Logo, o mesmo rompimento é reforçado ao sublinhar que o Padre José foi discriminado racialmente por Ruth, que não teria permitido um religioso preto no quarto da paciente. Padre José é interpretado por Kiko Marques, ator branco, que, em outro momento da peça, aparece na pele do pai da menina morta, com um figurino que pouco o diferencia do outro personagem.
Em tempos de veementes batalhas pela representatividade é louvável a escolha de Icke ao embaralhar as cartas sem deixar de reafirmar a diversidade. Ele não só faz da causa uma provocação como amplia propostas, fugindo de uma escala previsível e capaz até de causar incômodo. São onze atores – além dos já citados aparecem Cella Azevedo, César Mello, Isabella Lemos, Luisa Silva e Thalles Cabral – e, ao propor a desconstrução, Icke usa o jogo teatral para que qualquer um dos personagens tenha o biotipo imaginado pelo público.
A exceção é Clara Carvalho, com o brilho habitual, que precisa de uma representação o mais fiel possível da médica branca e judia para cravar a racionalidade de Ruth em contraste com os demais. Como é comum nas montagens do Círculo de Atores, coletivo fundado por Mastropasqua em 2013 com o objetivo de promover textos de qualidade comandados por diferentes diretores, o elenco alcança rara unidade e isto tem explicação. Não há ator ou atriz de maior ou menor bagagem em papel de maior ou menor tamanho. Todos têm importância na trama e contribuem com o conjunto para valorizar passagens de maior ou menor duração dos personagens.

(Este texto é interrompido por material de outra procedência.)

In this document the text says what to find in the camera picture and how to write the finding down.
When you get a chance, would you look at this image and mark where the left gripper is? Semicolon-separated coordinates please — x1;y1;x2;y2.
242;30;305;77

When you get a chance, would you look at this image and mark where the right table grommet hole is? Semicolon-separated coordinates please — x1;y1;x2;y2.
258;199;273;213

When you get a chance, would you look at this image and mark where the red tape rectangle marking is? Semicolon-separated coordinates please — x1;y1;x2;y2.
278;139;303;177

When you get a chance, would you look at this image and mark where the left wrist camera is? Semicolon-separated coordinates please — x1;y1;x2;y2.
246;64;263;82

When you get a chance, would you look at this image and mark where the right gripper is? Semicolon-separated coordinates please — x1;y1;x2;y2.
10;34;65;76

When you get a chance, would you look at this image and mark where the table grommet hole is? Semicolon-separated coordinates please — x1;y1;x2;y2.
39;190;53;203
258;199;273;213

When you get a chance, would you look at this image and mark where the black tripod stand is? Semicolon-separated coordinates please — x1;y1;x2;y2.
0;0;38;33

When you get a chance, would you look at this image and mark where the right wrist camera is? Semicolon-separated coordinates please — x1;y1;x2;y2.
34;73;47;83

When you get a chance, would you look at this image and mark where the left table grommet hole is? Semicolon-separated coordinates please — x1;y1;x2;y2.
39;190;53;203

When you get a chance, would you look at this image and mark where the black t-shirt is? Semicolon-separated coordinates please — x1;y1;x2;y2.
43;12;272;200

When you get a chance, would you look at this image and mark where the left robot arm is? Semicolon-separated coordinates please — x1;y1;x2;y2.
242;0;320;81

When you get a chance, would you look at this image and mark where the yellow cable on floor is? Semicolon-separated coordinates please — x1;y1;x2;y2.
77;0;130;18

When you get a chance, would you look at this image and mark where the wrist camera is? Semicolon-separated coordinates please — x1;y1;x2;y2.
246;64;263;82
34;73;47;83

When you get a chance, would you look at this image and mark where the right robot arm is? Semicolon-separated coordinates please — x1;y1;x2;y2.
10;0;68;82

A Médica é a quarta parceria do Círculo de Atores com a idealizadora e produtora Rosalie Rahal Haddad. Antes, foram levantadas A Profissão da Sra. Warren (2018), O Dilema do Médico (2023) e Hedda Gabler (2024), todas com um rigor incomum na farta cena paulistana. Pela primeira vez, o Círculo de Atores e Rosalie investem em uma obra contemporânea e de ousadia estética e de conteúdo – o que surpreende aqueles que os imaginavam apenas debruçados sobre originais de autores clássicos.

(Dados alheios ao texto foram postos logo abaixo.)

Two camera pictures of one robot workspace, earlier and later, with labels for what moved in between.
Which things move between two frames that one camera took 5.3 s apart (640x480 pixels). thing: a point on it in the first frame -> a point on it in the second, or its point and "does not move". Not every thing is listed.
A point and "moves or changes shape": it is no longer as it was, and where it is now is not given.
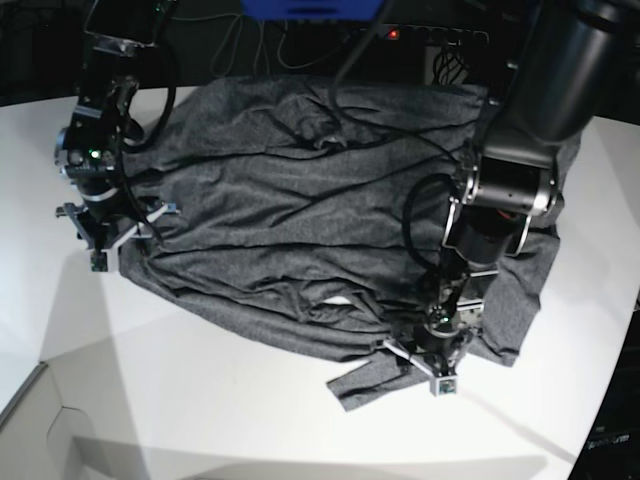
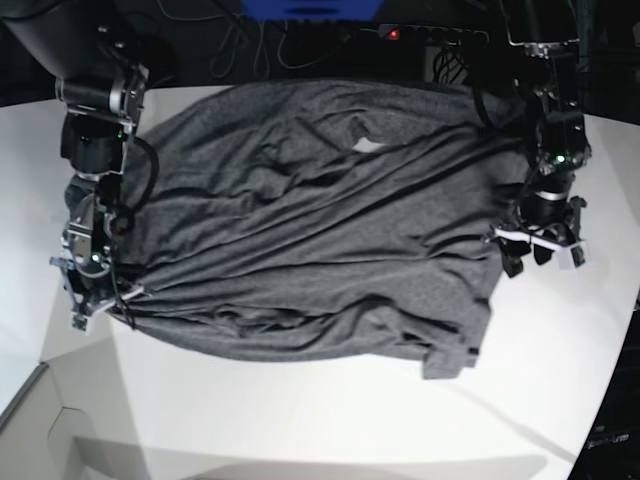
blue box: [357, 10] does not move
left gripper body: [106, 224] -> [90, 291]
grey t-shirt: [310, 212] moves or changes shape
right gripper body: [438, 357] -> [550, 219]
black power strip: [432, 35] does not move

A escolha de A Médica revela uma disposição para dialogar com outras linguagens. Não à toa foi convocado para a direção Baskerville, artista pouco adepto às montagens conservadoras. Estas opções são continuadas no cenário prático construído por Marisa Bentivegna (com biombos que remetem às telas de celulares), na iluminação oscilante desenhada por Wagner Freire e na fundamental trilha sonora composta por Greg Slivar, que, executada ao vivo por dois instrumentistas, pontua a constante tensão.
Forte, enérgica e surpreendente, A Médica é uma peça sobre a necessidade de reciclar as ideias, algo que parece em falta no teatro atual, pelo menos sob uma embalagem reverente. “O que é um líder sem seguidores, é só uma velha que saiu para dar uma volta”, diz a personagem Kênia Andrade, ministra da Saúde e ex-aluna de Ruth, defendida pela atriz Isabella Lemos. Como teatro, a encenação de Baskerville prova o quanto uma sólida dramaturgia tem poder para prender o espectador e sacudi-lo para pautas urgentes.
Nada ali é discursivo, panfletário ou confessional. Tudo atinge a plateia a partir da terceira pessoa, mas, mesmo assim, fica fácil enxergar reflexos da sociedade e identificar os personagens com pessoas que povoam a realidade. Não é à toa a associação com Dilma Rousseff. Tanto os admiradores como os detratores, provavelmente, enxergarão um pouco da ex-presidente em Ruth Wolff.
Nota: As informações e opiniões contidas neste artigo são de inteira responsabilidade de seu/sua autor(a), cujo texto não reflete, necessariamente, a opinião do INFOTEATRO.